En effet, le Code du travail impose à l'employeur une obligation de sécurité vis à vis de ses salariés, il doit "prendre les mesures nécessaires pour assurer la sécurité et protéger la santé physique et mentale des travailleurs" (article L 4121-1 du Code du travail). La Cour de cassation en 2002 avait érigé ce devoir en obligation de sécurité de résultat.
Ainsi, l'INRS préconise d'évaluer les risques relatifs à l'utilisation de la cigarette électronique, et d'assurer la protection de ses salariés eu égard à un produit dont les effets sont encore trop méconnus. L'interdiction pourrait être établie par la voie du règlement intérieur et donc à la seule décision de l'employeur.

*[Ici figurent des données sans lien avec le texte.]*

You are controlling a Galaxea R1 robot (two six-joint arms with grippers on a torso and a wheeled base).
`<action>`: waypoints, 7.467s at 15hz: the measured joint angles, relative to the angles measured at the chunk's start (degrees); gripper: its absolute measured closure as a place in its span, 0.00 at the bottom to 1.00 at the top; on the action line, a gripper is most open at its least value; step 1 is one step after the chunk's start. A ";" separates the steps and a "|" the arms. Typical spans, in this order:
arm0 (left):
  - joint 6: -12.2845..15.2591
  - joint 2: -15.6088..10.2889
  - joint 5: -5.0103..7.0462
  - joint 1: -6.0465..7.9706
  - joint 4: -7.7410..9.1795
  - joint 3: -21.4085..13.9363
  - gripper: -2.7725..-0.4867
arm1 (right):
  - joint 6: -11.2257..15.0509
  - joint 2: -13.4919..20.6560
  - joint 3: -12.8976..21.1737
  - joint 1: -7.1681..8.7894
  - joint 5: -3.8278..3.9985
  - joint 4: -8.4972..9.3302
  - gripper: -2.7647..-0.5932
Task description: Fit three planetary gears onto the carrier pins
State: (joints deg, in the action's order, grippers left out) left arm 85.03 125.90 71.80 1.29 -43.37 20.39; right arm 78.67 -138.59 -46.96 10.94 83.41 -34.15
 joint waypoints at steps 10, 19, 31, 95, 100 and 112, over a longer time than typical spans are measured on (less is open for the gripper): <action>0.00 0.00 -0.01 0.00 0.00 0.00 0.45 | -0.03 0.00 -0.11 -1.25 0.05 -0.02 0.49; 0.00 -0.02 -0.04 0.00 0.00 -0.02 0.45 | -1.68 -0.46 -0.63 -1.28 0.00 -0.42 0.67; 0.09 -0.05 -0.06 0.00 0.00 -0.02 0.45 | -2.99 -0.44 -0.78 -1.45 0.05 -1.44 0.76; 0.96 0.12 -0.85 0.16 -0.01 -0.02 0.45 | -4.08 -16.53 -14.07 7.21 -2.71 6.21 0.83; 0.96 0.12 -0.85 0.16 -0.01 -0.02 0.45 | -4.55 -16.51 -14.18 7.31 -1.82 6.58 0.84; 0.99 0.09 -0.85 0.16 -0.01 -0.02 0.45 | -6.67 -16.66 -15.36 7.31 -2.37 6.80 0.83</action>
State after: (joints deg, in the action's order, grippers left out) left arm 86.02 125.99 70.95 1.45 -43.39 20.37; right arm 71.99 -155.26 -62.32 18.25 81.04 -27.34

Le Code du travail impose la mise en place d'un règlement intérieur lorsque le nombre de salarié dépasse 20, en dessous, c'est une simple faculté. Mais c'est donc, en l'état actuel, sur la prévention du risque découlant de l'obligation de sécurité de résultat de l'employeur (article L 4121-2 et suivants du Code du travail), que l'interdiction de « vapoter » sur le lieu de travail pourrait s'appuyer.
Néanmoins, on peut être sûr que cette possibilité ne durera pas en l'état, la réglementation fait défaut et la justice ne manque pas d'être saisie pour donner son point de vue.

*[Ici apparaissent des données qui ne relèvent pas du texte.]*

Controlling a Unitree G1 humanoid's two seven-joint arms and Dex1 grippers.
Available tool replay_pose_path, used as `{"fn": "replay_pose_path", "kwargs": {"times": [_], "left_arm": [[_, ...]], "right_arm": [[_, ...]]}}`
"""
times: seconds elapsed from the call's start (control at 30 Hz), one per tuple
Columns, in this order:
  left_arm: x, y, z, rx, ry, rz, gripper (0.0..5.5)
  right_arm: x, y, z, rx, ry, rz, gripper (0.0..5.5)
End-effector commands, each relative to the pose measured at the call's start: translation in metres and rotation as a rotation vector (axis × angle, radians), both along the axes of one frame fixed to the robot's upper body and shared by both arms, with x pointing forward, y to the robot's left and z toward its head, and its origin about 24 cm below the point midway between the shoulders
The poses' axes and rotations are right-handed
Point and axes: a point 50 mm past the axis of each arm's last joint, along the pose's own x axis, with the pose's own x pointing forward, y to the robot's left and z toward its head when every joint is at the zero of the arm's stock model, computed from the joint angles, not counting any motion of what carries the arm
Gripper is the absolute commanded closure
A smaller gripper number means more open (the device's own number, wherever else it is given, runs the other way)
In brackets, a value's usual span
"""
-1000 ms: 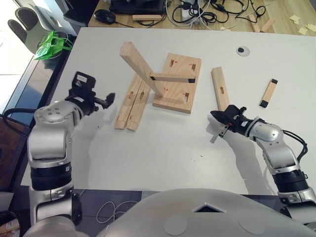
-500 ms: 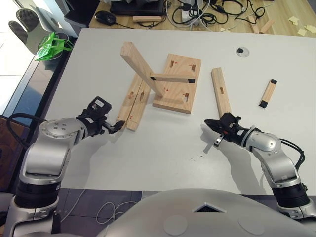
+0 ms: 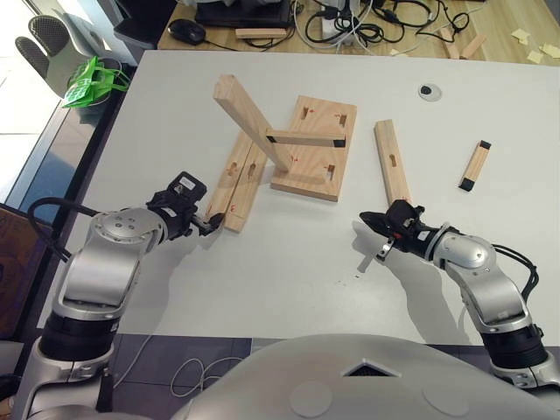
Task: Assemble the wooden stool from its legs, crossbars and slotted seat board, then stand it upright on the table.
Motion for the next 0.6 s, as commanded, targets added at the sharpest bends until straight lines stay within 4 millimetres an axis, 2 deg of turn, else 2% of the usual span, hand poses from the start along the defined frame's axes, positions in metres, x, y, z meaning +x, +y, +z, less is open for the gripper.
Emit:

Il existe, certes, une interdiction de fumer dans les lieux affectés à un usage collectif, notamment scolaire, et dans les moyens de transport collectif, sauf dans les emplacements expressément réservés aux fumeurs (article L 3511-7 du Code de la santé publique) mais cette disposition ne concerne que l'action de "fumer" et non de "vapoter", telle est l'argumentation des partisans de la cigarette électronique. Fumer n'étant pas vapoter, l'interdiction ne serait donc pas applicable.
Il aura fallu cependant peu de temps avant que la question de ce qu'est la cigarette électronique -produit du tabac ou non- n'arrive devant les tribunaux.

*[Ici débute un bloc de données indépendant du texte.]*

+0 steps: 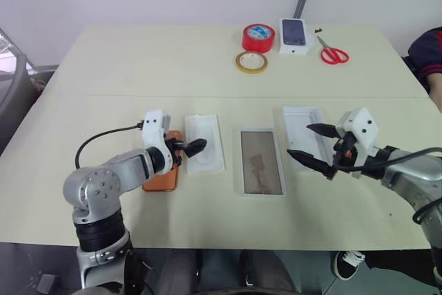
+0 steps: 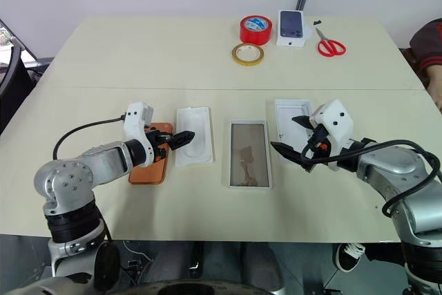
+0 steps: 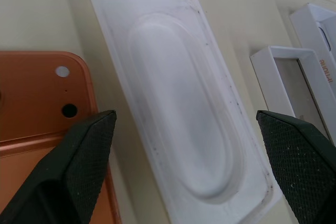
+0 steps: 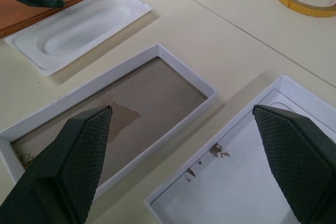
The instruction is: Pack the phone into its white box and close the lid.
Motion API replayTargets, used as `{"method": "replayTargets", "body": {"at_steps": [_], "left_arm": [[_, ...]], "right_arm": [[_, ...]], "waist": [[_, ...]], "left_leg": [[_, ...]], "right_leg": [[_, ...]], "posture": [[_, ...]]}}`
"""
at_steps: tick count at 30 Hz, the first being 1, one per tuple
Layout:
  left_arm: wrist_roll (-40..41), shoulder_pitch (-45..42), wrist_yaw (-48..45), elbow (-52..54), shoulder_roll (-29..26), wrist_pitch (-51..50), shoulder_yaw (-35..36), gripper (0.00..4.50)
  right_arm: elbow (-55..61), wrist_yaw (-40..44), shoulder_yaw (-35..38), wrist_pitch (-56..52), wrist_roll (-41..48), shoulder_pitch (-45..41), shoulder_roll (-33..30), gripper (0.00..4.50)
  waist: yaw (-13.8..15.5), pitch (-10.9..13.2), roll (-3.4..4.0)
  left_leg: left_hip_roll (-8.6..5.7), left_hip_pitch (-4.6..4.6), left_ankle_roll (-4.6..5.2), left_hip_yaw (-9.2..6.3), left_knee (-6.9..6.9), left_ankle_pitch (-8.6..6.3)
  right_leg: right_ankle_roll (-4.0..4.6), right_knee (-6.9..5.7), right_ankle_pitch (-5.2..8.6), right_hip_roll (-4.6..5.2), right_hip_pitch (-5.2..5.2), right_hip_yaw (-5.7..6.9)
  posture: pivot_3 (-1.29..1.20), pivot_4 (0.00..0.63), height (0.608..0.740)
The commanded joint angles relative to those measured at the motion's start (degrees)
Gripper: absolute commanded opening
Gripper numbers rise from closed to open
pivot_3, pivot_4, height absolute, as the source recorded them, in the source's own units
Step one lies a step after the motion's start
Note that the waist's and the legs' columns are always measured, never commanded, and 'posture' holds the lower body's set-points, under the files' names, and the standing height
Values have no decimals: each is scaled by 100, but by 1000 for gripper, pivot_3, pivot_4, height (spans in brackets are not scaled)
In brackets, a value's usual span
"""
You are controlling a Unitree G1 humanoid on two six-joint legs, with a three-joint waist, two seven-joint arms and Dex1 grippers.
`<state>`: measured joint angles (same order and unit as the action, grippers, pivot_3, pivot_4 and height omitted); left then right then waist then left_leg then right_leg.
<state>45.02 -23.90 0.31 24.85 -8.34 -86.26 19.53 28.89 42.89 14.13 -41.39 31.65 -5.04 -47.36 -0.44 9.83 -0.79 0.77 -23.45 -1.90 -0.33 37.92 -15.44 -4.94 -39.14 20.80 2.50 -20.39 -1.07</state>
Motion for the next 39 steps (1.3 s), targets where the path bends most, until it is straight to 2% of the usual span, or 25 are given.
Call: {"method": "replayTargets", "body": {"at_steps": [1, 3, 6, 13, 14, 18, 20, 22, 28, 31, 36, 39], "left_arm": [[-151, -178, 199, -9, 241, -315, 265, 4499], [-254, -267, 250, -110, 389, -428, 342, 4499], [-506, -397, 397, -293, 617, -487, 493, 3724], [-900, -626, 407, -571, 853, -514, 685, 207], [-924, -674, 395, -597, 912, -524, 765, 89], [-929, -853, 296, -600, 1061, -498, 1062, 89], [-892, -1012, 266, -588, 1171, -564, 1425, 0], [-853, -1111, 210, -558, 1150, -616, 1628, 0], [-740, -1319, 79, -567, 1046, -623, 2005, 0], [-750, -1488, 66, -608, 989, -623, 2210, 0], [-678, -1886, 73, -765, 651, -624, 2544, 0], [-589, -1993, 123, -853, 542, -624, 2566, 0]], "right_arm": [[258, 101, 32, 32, 44, -12, -158, 4488], [391, 192, -81, -14, 30, 17, -284, 4488], [712, 432, -351, -45, 1, 105, -597, 4500], [1247, 896, -1376, 150, -451, 188, -1225, 4500], [1259, 921, -1539, 205, -561, 162, -1259, 4500], [1201, 883, -2222, 255, -992, -89, -1194, 4500], [1005, 850, -2727, 377, -1448, -239, -1142, 3980], [793, 826, -3123, 592, -1894, -333, -1111, 3219], [662, 898, -3425, 814, -2269, -566, -871, 168], [654, 975, -3543, 834, -2372, -738, -720, 72], [466, 1093, -4240, 839, -2803, -1394, -126, 72], [-90, 981, -4556, 859, -3195, -1907, 337, 72]], "waist": [[-2, 0, 0], [-8, 0, 0], [-8, 0, -1], [33, 1, -8], [54, 1, -9], [91, 4, -14], [100, 3, -17], [101, 3, -19], [102, 3, -22], [102, 7, -27], [68, 12, -37], [70, 13, -42]], "left_leg": [[0, 0, 0, 0, 0, 0], [0, 0, -2, 0, 0, 1], [0, 0, -6, 0, 0, 3], [-3, 0, -14, -2, 2, 8], [-3, 0, -15, -2, 3, 8], [-3, 0, -25, -2, 5, 14], [-3, 0, -36, -2, 6, 20], [-3, 0, -38, -2, 6, 21], [-2, 0, -44, -3, 5, 23], [-1, -1, -47, -6, 5, 25], [2, 0, -54, -10, 1, 28], [-1, 0, -55, -10, -1, 28]], "right_leg": [[0, 0, 0, 0, 0, 0], [0, 0, 0, -1, 0, 0], [0, 0, 0, -2, 0, 0], [-1, 2, 1, 0, 3, 1], [-1, 2, 1, 0, 3, 1], [-1, 2, 1, 0, 2, 1], [-2, 2, 1, 0, 1, 1], [-2, 2, 1, 0, 1, 1], [-2, 2, 1, 2, 0, 3], [-2, 2, 1, 1, 0, 5], [-2, -1, 1, -3, -3, 8], [-2, 2, 1, 1, -3, 9]], "posture": [[0, 150, 740], [0, 150, 740], [0, 150, 740], [0, 150, 740], [0, 150, 740], [0, 150, 740], [0, 150, 740], [0, 150, 740], [0, 150, 740], [0, 150, 740], [0, 150, 740], [0, 150, 740]]}}
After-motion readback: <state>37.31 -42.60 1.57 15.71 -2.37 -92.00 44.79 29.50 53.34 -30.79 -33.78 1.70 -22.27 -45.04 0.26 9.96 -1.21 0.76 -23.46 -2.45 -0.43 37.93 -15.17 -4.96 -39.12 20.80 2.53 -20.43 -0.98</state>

Sous couvert d'une action en concurrence déloyale, le Tribunal de commerce de Toulouse a rendu un jugement intéressant le 9 décembre 2013. Dans cette affaire, le demandeur (un buraliste) demandait au tribunal de condamner un revendeur de cigarettes électroniques parce que celui-ci vendait notamment des produits "en violation de la loi sur le monopole du tabac" faisant ainsi acte de concurrence déloyale à son encontre. Il faut savoir que les bureaux de tabac sont soumis à de lourdes obligations, notamment au regard de la collecte de l'impôt pour le compte de l'Etat.
Le tribunal, statuant à la demande des parties sur la qualification de la cigarette électronique, retient que la cigarette électronique "est naturellement" concernée par l'article L 3511-1 du Code de la santé publique qui dispose que "sont considérés comme produits du tabac les produits destinés à être fumés, prisés, mâchés ou sucés, dès lors qu'ils sont, même partiellement, constitués de tabac, ainsi que les produits destinés à être fumés même s'ils ne contiennent pas de tabac, à la seule exclusion des produits qui sont destinés à un usage médicamenteux". Ainsi, la e-cigarette se doit de faire partie des produits du tabac relevant du monopole d'Etat, et le défendeur s'est vu condamné.
Une procédure d'appel est toutefois en cours, si grâce n'est pas faite au revendeur, il est fort à parier que l'affaire ira jusqu'en Cassation.
Quant au gouvernement, la Ministre de la Santé, Marisol Touraine, s'est dite favorable à généraliser l'interdiction de la cigarette électronique, à la manière du tabac, dans les lieux publics. Un texte législatif dans ce sens marquerait la fin du doute entourant le vapotage, et l'interdiction de vapoter dans les salles de réunions et entre collègues de bureau, il serait présenté à l'automne 2014.
En l’espèce, l'Association des Grippés de France en Hiver se réjouit que les fumeurs reprennent le chemin des entrées d'immeubles.